Create UNext TF functional core

Parameters:

• x (KerasTensor) –

  Input tensor

• params (UNextParams) –

  Model parameters.

Returns:

• KerasTensor –

  keras.KerasTensor: Output tensor

Source code in neuralspot_edge/models/unext.py

def unext_core(
    x: keras.KerasTensor,
    params: UNextParams,
) -> keras.KerasTensor:
    """Create UNext TF functional core

    Args:
        x (keras.KerasTensor): Input tensor
        params (UNextParams): Model parameters.

    Returns:
        keras.KerasTensor: Output tensor
    """

    y = x

    #### ENCODER ####
    skip_layers: list[keras.layers.Layer | None] = []
    for i, block in enumerate(params.blocks):
        name = f"ENC{i+1}"
        for d in range(block.depth):
            y = unext_block(
                output_filters=block.filters,
                expand_ratio=block.expand_ratio,
                kernel_size=block.kernel,
                strides=1,
                se_ratio=block.se_ratio,
                dropout=block.dropout,
                norm=block.norm,
                name=f"{name}.D{d+1}",
            )(y)
        # END FOR
        skip_layers.append(y if block.skip else None)

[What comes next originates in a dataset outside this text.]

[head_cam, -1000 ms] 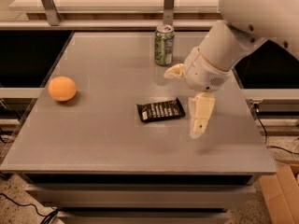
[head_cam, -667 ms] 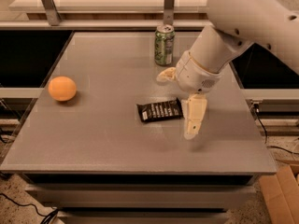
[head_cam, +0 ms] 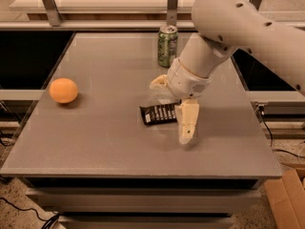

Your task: Move rxbar chocolate near orange

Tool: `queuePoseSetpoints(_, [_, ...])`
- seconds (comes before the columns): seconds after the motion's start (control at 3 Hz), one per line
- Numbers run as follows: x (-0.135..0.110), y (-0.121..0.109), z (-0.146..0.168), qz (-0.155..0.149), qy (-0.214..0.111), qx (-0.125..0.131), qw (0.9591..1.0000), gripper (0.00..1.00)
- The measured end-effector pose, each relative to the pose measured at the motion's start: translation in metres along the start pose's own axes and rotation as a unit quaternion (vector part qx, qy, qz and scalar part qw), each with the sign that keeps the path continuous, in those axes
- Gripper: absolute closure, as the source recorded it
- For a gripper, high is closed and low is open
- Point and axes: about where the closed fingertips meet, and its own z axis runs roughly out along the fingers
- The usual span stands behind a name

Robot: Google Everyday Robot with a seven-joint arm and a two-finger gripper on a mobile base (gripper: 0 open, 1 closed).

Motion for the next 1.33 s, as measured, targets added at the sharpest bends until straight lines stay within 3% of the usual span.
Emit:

        # Downsample using strided conv
        y = keras.layers.Conv2D(
            filters=block.filters,
            kernel_size=block.pool,
            strides=block.strides,
            padding="same",
            use_bias=block.norm is None,
            kernel_initializer="he_normal",
            kernel_regularizer=keras.regularizers.L2(1e-3),
            name=f"{name}.pool",
        )(y)
        if block.norm == "batch":
            y = keras.layers.BatchNormalization(
                name=f"{name}.norm",
            )(y)
        elif block.norm == "layer":
            ln_axis = 2 if y.shape[1] == 1 else 1 if y.shape[2] == 1 else (1, 2)
            y = keras.layers.LayerNormalization(
                axis=ln_axis,
                name=f"{name}.norm",
            )(y)
        # END IF
    # END FOR

    #### DECODER ####
    for i, block in enumerate(reversed(params.blocks)):
        name = f"DEC{i+1}"
        for d in range(block.ddepth or block.depth):
            y = unext_block(
                output_filters=block.filters,
                expand_ratio=block.expand_ratio,
                kernel_size=block.kernel,
                strides=1,
                se_ratio=block.se_ratio,
                dropout=block.dropout,
                norm=block.norm,
                name=f"{name}.D{d+1}",
            )(y)
        # END FOR

        # Upsample using transposed conv
        # y = keras.layers.Conv1DTranspose(
        #     filters=block.filters,
        #     kernel_size=block.pool,
        #     strides=block.strides,
        #     padding="same",
        #     kernel_initializer="he_normal",
        #     kernel_regularizer=keras.regularizers.L2(1e-3),
        #     name=f"{name}.unpool",
        # )(y)

        y = keras.layers.Conv2D(
            filters=block.filters,
            kernel_size=block.pool,
            strides=1,
            padding="same",
            use_bias=block.norm is None,
            kernel_initializer="he_normal",
            kernel_regularizer=keras.regularizers.L2(1e-3),
            name=f"{name}.conv",
        )(y)
        y = keras.layers.UpSampling2D(size=block.strides, name=f"{name}.unpool")(y)

        # Skip connection
        skip_layer = skip_layers.pop()
        if skip_layer is not None:
            # y = keras.layers.Concatenate(name=f"{name}.S1.cat")([y, skip_layer])
            y = keras.layers.Add(name=f"{name}.S1.cat")([y, skip_layer])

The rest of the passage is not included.